En vísperas de la cumbre—a la que también asistieron Estados Unidos, China y Japón como “dialogue partners” del foro—, el Lowy Institute, think tank australiano con sede en Sidney, ha publicado un detallado informe sobre el estado de la cuestión (“The Great Game in the Pacific Islands”).Tres son las conclusiones principales. La primera, sobre la evolución de la dinámica geopolítica regional, indica que el papel de Australia, Estados Unidos y Nueva Zelanda como tradicionales socios políticos y principales donantes al desarrollo está hoy en discusión como consecuencia del creciente activismo chino. En segundo lugar, existen riesgos de distinta naturaleza—políticos, económicos, climáticos—que afectarán a la cohesión y estabilidad de la región. Por último, el interés exterior que atraen en la actualidad permite a los Estados de la zona ser más exigentes en sus demandas, con el fin de sustituir el patrón habitual de dependencia por una relación más equilibrada que les facilite la lucha contra la pobreza.
Pero como también se subraya, el hecho de que todos los actores intenten maximizar su posición y fustrar las ambiciones de sus competidores también puede afectar a la gobernabilidad al ofrecer a las elites políticas locales oportunidades a favor de sus intereses más que del conjunto de sus sociedades. Es bien sabido cómo actúa China, país que ha ampliado su presencia diplomática y financiera, implicándose en el desarrollo de infraestructuras (puertos, aeropuertos y telecomunicaciones) y adquiriendo una posición en sectores diversos (fuerzas armadas, policía, redes digitales, medios de comunicación, etc.).

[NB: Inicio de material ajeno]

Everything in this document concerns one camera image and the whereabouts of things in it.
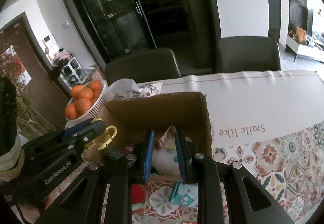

Las motivaciones de Pekín no son naturalmente altruistas, sino que responden a cálculos geopolíticos. Sus inversiones han hecho que, desde 2019, tres Estados más hayan abandonado el reconocimiento de Taiwán (ya sólo lo mantienen Palau, las islas Marshall y Tuvalu), a la vez que han conducido a pactos de seguridad, como el firmado con las islas Solomon en 2022, que han provocado la preocupación occidental por sus posibles efectos sobre el equilibrio de poder regional. La respuesta de Estados Unidos y de Australia ha consistido en la apertura de nuevas embajadas, la negociación de una serie de acuerdos bilaterales de defensa, y el aumento de la ayuda financiera. En definitiva, un “Gran Juego” que revela la intensidad de la competición entre potencias sin que se traduzca necesariamente en beneficios tangibles para la población local.